Король с Арбата | страница 5



Мы отвернулись. Женька в точности выполнил инструкцию.

Хотя мне и показалось, что дождь по каске стучит реже, но вода уже поднялась выше колен. Я перекладываю из карманов брюк патроны и хлеб за пазуху. Мы все молчим. От холода нас трясет.

Изредка вполголоса в сердцах ругается пограничник.

- Сволочи, как котят утопят. Эх бы врукопашную!

- Алеша,- задумчиво спрашивает Григорий Иванович,- а тебе драться приходилось?

- Угу,- говорю я,- в детстве.

- Из-за девчонок?

- Да как вам сказать…

Дождь все стучит и стучит по каске. Все глуше и, кажется, дальше голос Григория Ивановича. А потом он и вовсе пропал.
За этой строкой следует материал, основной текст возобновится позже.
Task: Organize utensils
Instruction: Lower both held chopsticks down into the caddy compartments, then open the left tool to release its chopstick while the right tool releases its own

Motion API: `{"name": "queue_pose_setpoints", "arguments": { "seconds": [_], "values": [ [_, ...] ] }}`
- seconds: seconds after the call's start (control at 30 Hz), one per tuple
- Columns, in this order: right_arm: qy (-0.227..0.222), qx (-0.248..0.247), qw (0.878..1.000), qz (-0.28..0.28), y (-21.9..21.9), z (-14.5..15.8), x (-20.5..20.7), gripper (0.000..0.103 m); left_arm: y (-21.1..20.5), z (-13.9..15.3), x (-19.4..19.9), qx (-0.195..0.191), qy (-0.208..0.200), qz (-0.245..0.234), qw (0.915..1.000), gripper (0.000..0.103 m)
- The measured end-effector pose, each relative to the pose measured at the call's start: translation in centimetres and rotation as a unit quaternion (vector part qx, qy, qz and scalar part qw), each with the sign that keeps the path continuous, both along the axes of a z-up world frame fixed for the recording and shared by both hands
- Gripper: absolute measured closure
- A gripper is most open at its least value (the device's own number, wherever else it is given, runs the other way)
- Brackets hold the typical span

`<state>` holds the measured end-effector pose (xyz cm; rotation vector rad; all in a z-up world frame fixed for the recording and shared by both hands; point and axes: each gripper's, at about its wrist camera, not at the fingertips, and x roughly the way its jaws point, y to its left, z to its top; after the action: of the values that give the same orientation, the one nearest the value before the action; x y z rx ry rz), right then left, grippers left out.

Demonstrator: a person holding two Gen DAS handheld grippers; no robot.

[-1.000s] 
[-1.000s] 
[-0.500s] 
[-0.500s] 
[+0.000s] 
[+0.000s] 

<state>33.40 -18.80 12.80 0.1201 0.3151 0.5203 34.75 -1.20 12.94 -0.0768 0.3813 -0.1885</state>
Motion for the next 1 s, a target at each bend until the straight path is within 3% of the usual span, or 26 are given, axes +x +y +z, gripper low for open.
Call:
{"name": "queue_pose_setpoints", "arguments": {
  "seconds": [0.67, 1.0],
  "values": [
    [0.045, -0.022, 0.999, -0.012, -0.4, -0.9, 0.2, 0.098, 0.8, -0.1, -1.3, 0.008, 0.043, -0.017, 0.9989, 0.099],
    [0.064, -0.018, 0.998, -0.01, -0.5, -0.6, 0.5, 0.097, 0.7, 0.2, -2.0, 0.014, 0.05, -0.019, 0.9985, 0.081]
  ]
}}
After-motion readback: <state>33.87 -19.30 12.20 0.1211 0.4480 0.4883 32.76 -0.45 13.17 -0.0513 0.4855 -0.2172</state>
Только дождь и дождь.

Почему- то подумалось, что сейчас дождь поливает московский асфальт, моет затемненный Арбат, Плющиху, наш двор и любимую всеми мальчишками скамейку, где увеличительным стеклом выжжены слова: «Алеша + Лариса = любовь».

Всего четыре года назад…

У нас во дворе все чем-нибудь увлекаются. Одни собирают марки, другие - спичечные коробки, а очкастый Лева Гоц - книги. Один я ничего не собираю. И хорошо: забот меньше. А вот с завтрашнего дня как раз очень хочется жить без забот.

Дело в том, что уже сегодня можно зафутболить все учебники и до первого сентября - свобода. Что с этой свободой делать - я еще толком и сам не знаю.

Когда мы шли из школы, Лариса спросила очень обидно, просто так, безразлично:

- Ты куда на лето?

- Никуда. В Москве буду.

Мы помолчали, а потом я с надеждой сказал:

- В Москве летом очень хорошо. Народу мало. Все уезжают…

Я говорю, а она молчит. Портфельчик коленками стукает и молчит. Решаюсь:

- А ты куда на лето?

- Не знаю. Как папа…

У парадного постояли. Она разглядывает свои белые тапочки, потом говорит:

- Ты бы хоть за лето дневник вел.

- Какой?

- Ну такой, куда все записывают.

- А чего записывать?

Она пошевелила пальцами, взяла за локти. Сама взяла. Прямо руками. И ее лицо близко-близко. Так еще никогда не было. На нем все-все видно. Даже чернильное пятнышко у виска.

- Так чего же записывать? - куда-то, словно в вату, говорю я.

Она опять разглядывает тапочки:

- Ну, разные случаи из твоей жизни. Знаешь, все великие люди вели дневники.

Сказала и побежала по темной лестнице, мелькая тапочками.

Интересно, нарочно она про великих людей или всерьез? Надо же!

Дома утащил у сестры Нонки толстую тетрадь и решил вести дневник…

Сейчас пойду во двор и посмотрю, чего записывать.

Интересно все получается! Вот сидишь дома в четырех стенах и ничего не видишь. А стоит только открыть дверь на улицу, и сколько всего видно! Это хорошо, что люди придумали двери и каждый день их открывают. Ну, это я увлекся. Открываю. Пошел.